Morse House |
First I would like to take the opportunity to thank everyone who
donated cans to our museum can drive…. thanks…it was a success. Another thank-you
to the helpers – Michele Kelly, Barb Keough, Jen Caloia, Chris Klein and a
special thank you to Steve Brown for hosting us.
The season is upon us… yes that time of year. I often get questions on what the “Holidays”
would have been like in the old days of Eaton when it was just a fledgling
community with log or stone buildings and no access to a shopping center... except
perhaps traveling to market in Albany one hundred miles away!.
So I thought on the information I had in my archives and
came up with this…Old Town Eaton as we call it was not far removed in tradition from its home base of Sherburne & Natick, Massachusetts. In her book Old Town Folks author Harriet Beecher
Stowe talks about the family of Deacon Badger. Badger was really a Bigelow who was her husbands
Grandfather and her own relation via the Stowe family ties. This couple in
essence is the Grandfather and Great Aunt or relative of a number of the Eaton
settlers at that time including Joseph Morse’s wife Eunice Bigelow, the Morse’s and the
Stowe’s and others. The book gives us
insight into the family life and “Holiday” baking.
From Old Town Folks
On holiday food: “The pie is an
English institution, which, planted on American soil, forthwith ran rampant and
burst forth into an untold variety of species. Not merely the old traditional
mince pie, but a thousand strictly American seedlings from those main
institutions to new uses. Pumpkin pies, cranberry pies, peach pies, huckleberry
pies, cherry pies, green-currant pies, pear pies, plum and custard pies, apple
pies, Marlborough-pudding pies, pies of fanciful flutings and architectural
strips laid across and around and otherwise varied, assisted the boundless
fertility of the mind, when once let loose in a given direction.”
Morse House Kitchen |
The piece goes on to describe
hundreds of pies put into an open back room that allowed them to freeze an be
bought out throughout the holiday season and sometimes up until April.”

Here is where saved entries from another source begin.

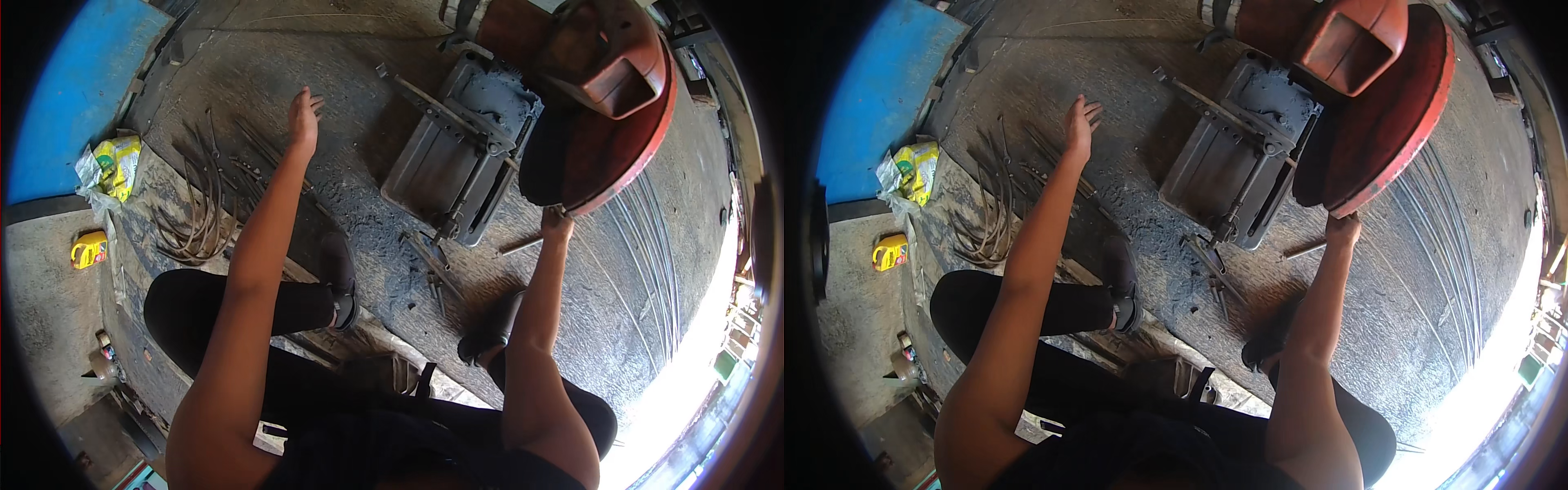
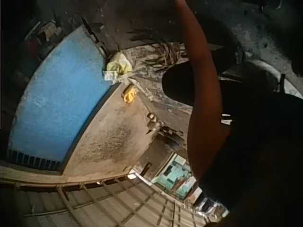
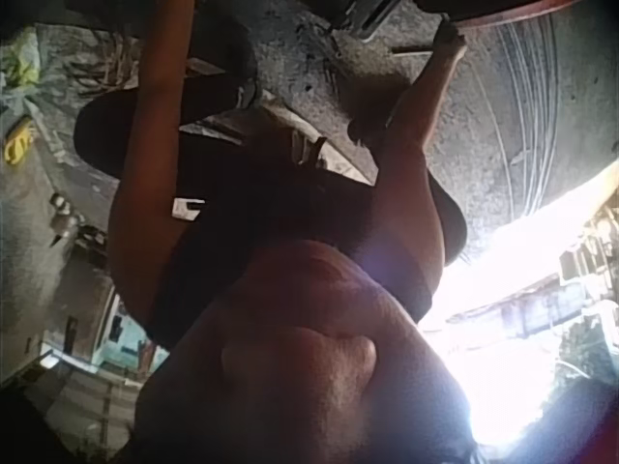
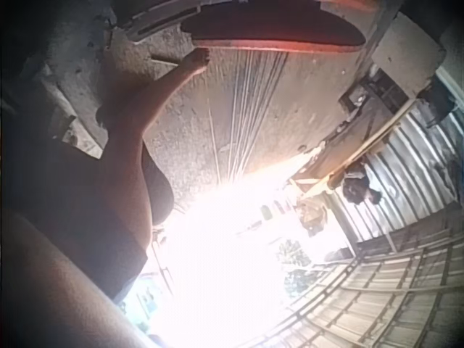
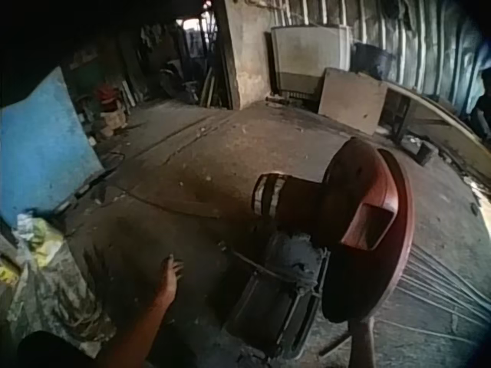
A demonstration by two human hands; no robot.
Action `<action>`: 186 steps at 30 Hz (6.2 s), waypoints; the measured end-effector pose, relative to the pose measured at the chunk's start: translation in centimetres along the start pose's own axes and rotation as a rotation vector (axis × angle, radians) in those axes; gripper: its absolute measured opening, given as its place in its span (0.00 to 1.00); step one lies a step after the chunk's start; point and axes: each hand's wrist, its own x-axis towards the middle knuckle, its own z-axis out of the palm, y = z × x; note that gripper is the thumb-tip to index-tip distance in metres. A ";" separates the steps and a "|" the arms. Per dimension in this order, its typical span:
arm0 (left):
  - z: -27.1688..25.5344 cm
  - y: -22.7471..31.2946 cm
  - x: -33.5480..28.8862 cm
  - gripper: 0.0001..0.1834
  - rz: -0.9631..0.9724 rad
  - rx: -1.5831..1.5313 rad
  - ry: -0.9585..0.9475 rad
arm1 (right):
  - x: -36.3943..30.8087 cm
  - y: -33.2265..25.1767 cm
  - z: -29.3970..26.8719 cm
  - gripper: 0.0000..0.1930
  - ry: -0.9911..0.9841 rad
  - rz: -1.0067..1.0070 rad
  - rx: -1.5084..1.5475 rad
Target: Cutting metal rods using a chop saw.
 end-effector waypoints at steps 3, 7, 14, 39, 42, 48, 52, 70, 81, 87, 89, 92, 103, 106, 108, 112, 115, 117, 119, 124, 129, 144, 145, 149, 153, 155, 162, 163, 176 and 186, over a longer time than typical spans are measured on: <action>1.1 0.1 0.1 0.35 0.043 0.042 -0.062 | 0.2 0.1 -1.2 0.15 -0.129 -0.080 -0.278; 2.7 -0.3 1.9 0.33 0.095 0.168 -0.133 | 1.2 0.5 -3.7 0.14 -0.163 -0.318 -0.797; 7.3 -0.3 7.4 0.26 0.215 0.586 -0.225 | 2.3 0.6 -4.0 0.18 -0.103 -0.337 -0.672; 11.1 -1.3 11.2 0.14 0.461 0.862 -0.252 | 0.3 3.4 -2.3 0.26 -0.290 -0.363 -0.618; 11.1 -0.9 11.3 0.13 0.519 0.969 -0.265 | -0.4 3.2 -2.7 0.26 -0.622 -1.018 -1.334; 11.2 -0.4 11.4 0.13 0.632 1.043 -0.321 | -0.6 3.6 -1.4 0.27 -0.089 -0.097 -0.242; 11.2 -0.5 11.4 0.12 0.647 1.016 -0.307 | -0.2 4.1 -0.9 0.26 -0.116 -0.145 -0.308; 10.3 -0.6 9.8 0.10 0.631 0.895 -0.241 | 0.7 3.9 -0.6 0.25 -0.181 -0.202 -0.431; 10.7 -1.1 10.7 0.11 0.549 0.865 -0.228 | 0.2 3.9 -0.7 0.25 -0.225 -0.227 -0.517; 10.6 -1.4 10.6 0.15 0.586 0.836 -0.262 | -1.0 4.0 -1.0 0.25 -0.276 -0.246 -0.602; 10.5 -1.5 10.3 0.20 0.608 0.839 -0.236 | -1.5 3.9 -0.6 0.25 -0.320 -0.267 -0.664; 9.2 -0.4 10.2 0.28 0.558 0.825 -0.202 | -2.2 3.1 0.3 0.25 -0.283 -0.146 -0.631; 7.3 22.0 6.1 0.35 0.706 0.363 -0.158 | -0.1 -7.4 -6.4 0.30 0.193 -0.067 0.185; 10.6 29.6 -0.2 0.40 0.593 0.256 -0.303 | 3.2 -10.8 -9.7 0.29 0.245 -0.133 0.349; 13.6 33.0 -4.7 0.44 0.683 0.189 -0.519 | 5.5 -12.8 -11.3 0.26 0.164 -0.109 0.436; 18.2 34.5 -12.1 0.50 0.653 0.387 -0.751 | 9.3 -13.0 -12.6 0.24 0.208 -0.243 0.378; 22.1 34.3 -14.9 0.55 0.489 0.520 -0.829 | 10.8 -12.3 -12.1 0.25 0.348 -0.335 0.321; 22.6 33.0 -15.9 0.56 0.583 0.407 -1.057 | 10.9 -11.9 -11.6 0.27 0.350 -0.319 0.319; 22.0 31.7 -16.0 0.55 0.658 0.362 -0.970 | 10.3 -11.9 -10.9 0.27 0.415 -0.318 0.298; 23.3 32.6 -13.4 0.55 0.772 0.314 -0.865 | 6.0 -11.5 -7.7 0.26 0.445 -0.302 0.294; 22.8 33.4 -10.8 0.55 0.687 0.374 -0.797 | 1.6 -8.4 -2.0 0.27 0.549 -0.285 0.117; 24.3 32.0 -15.4 0.44 0.273 0.272 -1.004 | -21.5 6.3 -3.3 0.07 0.239 -0.145 -0.433; 24.2 32.6 -16.0 0.44 0.255 0.316 -0.959 | -22.4 7.1 -3.3 0.09 0.232 -0.011 -0.480; 25.7 33.8 -19.1 0.46 0.333 0.514 -0.838 | -24.9 10.6 -3.1 0.20 0.042 0.222 -0.618; 26.8 32.8 -21.3 0.46 0.764 0.844 -0.286 | -27.4 13.8 -3.5 0.20 -0.083 0.253 -0.590; 26.7 32.5 -22.0 0.44 0.790 0.800 -0.218 | -28.7 15.2 -3.8 0.21 -0.132 0.256 -0.669; 25.7 32.8 -24.0 0.39 0.792 0.732 -0.159 | -31.6 18.7 -3.4 0.17 -0.130 0.198 -0.666; 25.6 32.8 -24.1 0.39 0.776 0.730 -0.165 | -31.8 19.0 -3.3 0.17 -0.117 0.195 -0.681; 26.0 32.8 -23.6 0.44 0.780 0.729 -0.134 | -30.2 21.7 -2.8 0.17 -0.075 0.117 -0.533; 25.7 33.7 -22.7 0.50 0.687 0.759 -0.324 | -29.7 22.3 -2.6 0.17 -0.057 0.064 -0.510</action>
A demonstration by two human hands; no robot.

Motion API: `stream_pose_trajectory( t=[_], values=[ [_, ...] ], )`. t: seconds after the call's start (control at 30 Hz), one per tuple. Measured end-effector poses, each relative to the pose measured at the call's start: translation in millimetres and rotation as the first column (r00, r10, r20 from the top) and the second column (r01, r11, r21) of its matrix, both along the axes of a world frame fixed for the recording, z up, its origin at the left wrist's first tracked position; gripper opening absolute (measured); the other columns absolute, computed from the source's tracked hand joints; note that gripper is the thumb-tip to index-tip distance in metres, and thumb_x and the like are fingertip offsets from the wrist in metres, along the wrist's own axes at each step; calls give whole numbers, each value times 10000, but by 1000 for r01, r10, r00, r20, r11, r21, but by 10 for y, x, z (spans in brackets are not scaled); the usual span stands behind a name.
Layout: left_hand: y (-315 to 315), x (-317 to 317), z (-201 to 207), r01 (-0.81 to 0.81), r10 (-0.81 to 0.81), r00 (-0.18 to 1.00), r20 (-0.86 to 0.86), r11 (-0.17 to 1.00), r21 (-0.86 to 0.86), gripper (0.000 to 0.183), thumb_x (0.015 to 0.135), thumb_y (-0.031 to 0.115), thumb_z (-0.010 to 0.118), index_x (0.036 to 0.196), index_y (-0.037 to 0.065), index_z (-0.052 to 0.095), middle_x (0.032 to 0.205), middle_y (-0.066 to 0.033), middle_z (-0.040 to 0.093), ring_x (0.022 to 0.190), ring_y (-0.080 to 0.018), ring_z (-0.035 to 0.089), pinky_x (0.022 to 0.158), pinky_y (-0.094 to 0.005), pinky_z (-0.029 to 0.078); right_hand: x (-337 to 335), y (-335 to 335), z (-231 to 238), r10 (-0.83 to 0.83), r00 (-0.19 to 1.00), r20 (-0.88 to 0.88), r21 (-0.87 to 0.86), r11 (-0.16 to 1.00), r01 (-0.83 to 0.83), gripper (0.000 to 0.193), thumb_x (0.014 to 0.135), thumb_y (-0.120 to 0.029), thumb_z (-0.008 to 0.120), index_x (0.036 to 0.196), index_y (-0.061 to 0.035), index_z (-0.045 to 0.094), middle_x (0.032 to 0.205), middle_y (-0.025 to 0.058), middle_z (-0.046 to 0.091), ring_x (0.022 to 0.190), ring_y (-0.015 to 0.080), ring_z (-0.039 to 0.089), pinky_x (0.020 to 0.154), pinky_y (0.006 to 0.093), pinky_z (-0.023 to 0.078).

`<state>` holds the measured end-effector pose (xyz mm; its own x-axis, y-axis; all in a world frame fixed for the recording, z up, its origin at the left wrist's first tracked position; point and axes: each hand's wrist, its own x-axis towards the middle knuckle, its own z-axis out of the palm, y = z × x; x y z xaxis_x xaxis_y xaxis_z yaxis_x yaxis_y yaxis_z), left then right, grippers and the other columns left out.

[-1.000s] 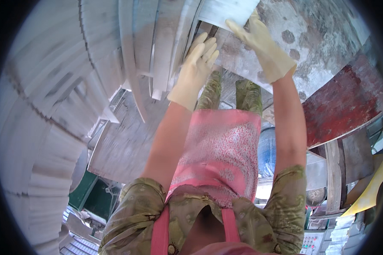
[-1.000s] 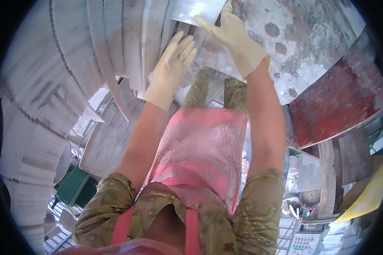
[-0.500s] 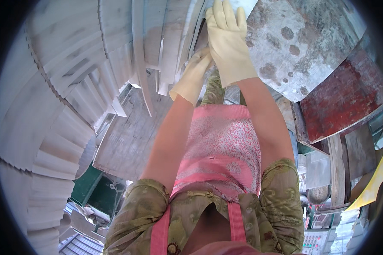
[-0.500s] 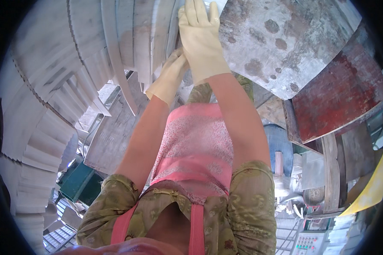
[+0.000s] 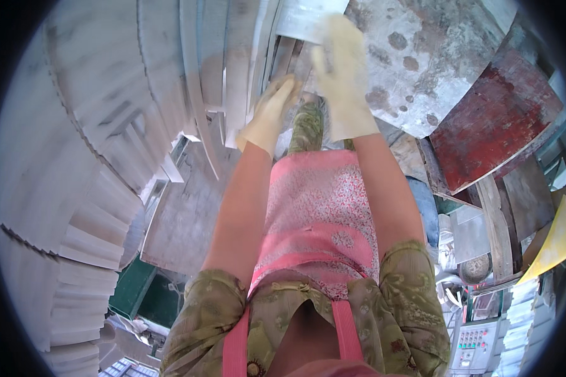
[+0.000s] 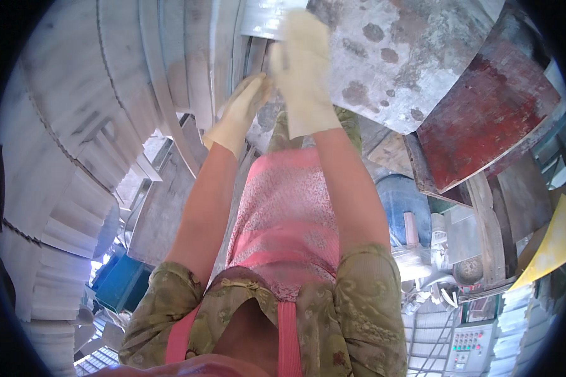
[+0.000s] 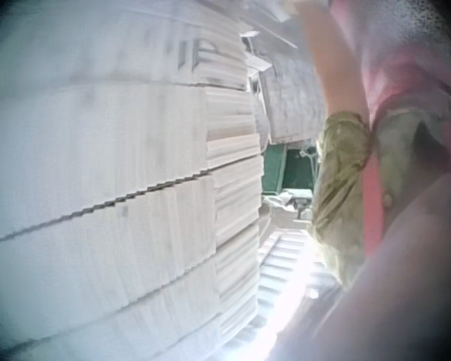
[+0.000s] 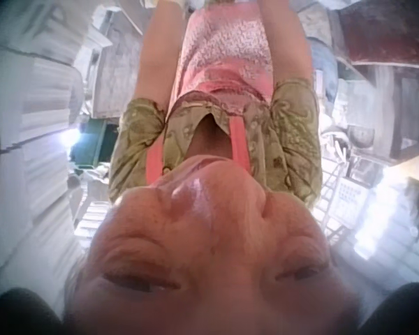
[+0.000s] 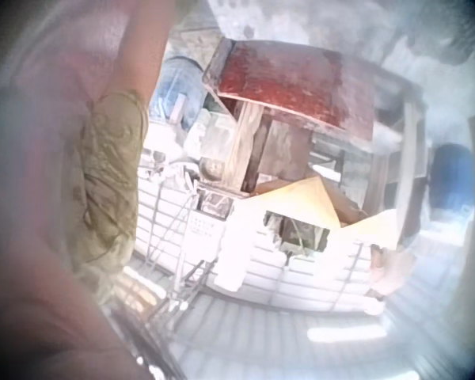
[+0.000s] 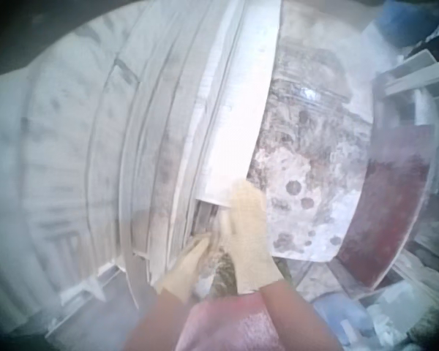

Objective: The person picks up white foam blocks from a pile and places them onto a yellow surface. They then move to a different area to pick up more blocks and return to stack them. The person repeats this process of picking up and stacking the foam blocks.

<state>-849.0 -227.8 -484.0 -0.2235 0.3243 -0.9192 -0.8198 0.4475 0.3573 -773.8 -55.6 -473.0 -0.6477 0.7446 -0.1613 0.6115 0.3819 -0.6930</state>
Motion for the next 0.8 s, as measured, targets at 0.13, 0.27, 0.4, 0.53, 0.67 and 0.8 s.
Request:
stream_pose_trajectory(
  t=[0.13,0.27,0.4,0.53,0.67,0.8],
  values=[
    [-55,-2,-19,131,-132,990,-47,991,-10,546,1017,318,645,1426,-17,507,1412,-173,579,1341,-274,541,1142,-397,414,192,-164,-256,-343,936,75,-502,799,333,408,860,-205,657,1189,36,651,1257,259,641,1139,425,606,998,451,485],
    [-48,-17,-60,48,-48,998,28,999,-3,546,1019,310,645,1429,-21,503,1416,-183,573,1355,-273,529,1142,-391,416,136,-260,-438,-453,868,201,-735,516,440,353,833,-232,662,1102,-3,686,1063,240,678,931,393,661,870,436,529],
    [-30,0,-59,78,-78,997,-16,997,3,545,1025,309,635,1435,-24,500,1411,-195,572,1353,-284,528,1139,-398,421,136,-237,-430,-366,920,136,-604,706,370,333,874,-276,666,1065,-4,689,1007,165,656,868,302,639,791,421,527],
    [-30,-36,-23,39,-40,999,35,999,38,544,1030,296,623,1438,-38,489,1397,-194,574,1346,-288,532,1137,-410,426,95,-241,-315,-578,808,113,-731,502,462,382,900,-336,671,1070,6,689,1016,145,645,919,268,609,777,412,508],
    [-39,-52,-15,28,-31,998,47,998,52,548,1033,291,616,1442,-48,480,1399,-192,570,1348,-284,529,1144,-411,419,12,-201,-290,-621,761,187,-733,428,529,418,903,-362,658,1042,31,697,976,192,658,929,320,614,790,424,502],
    [-59,-19,-23,114,-112,993,-30,991,73,558,1034,293,613,1449,-53,469,1401,-183,569,1347,-273,527,1148,-411,410,-14,-115,-416,-414,885,213,-507,727,462,420,896,-343,651,902,76,677,858,269,655,866,429,621,781,484,495]
  ],
)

* I guess this inspired our traditional Thanksgiving Pie Sale.
One of
Eaton’s great little stories is of a preacher who was so long winded that in
the “Holiday Season” the women at the service would be totally unnerved by his
dragging the “Holiday” sermon on and on while their wood-fired ovens could be
burning the food set for the holiday dinner.
If any of
us can picture cooking the family feast over a wood fire or in a wood fired
Brick oven?
Since many of the residents were relations I am sure you can
picture large family gatherings and a bill of fare that was gathered from the
collective families larder. A long cry from today’s shopping at Price Chopper or Wegman’s.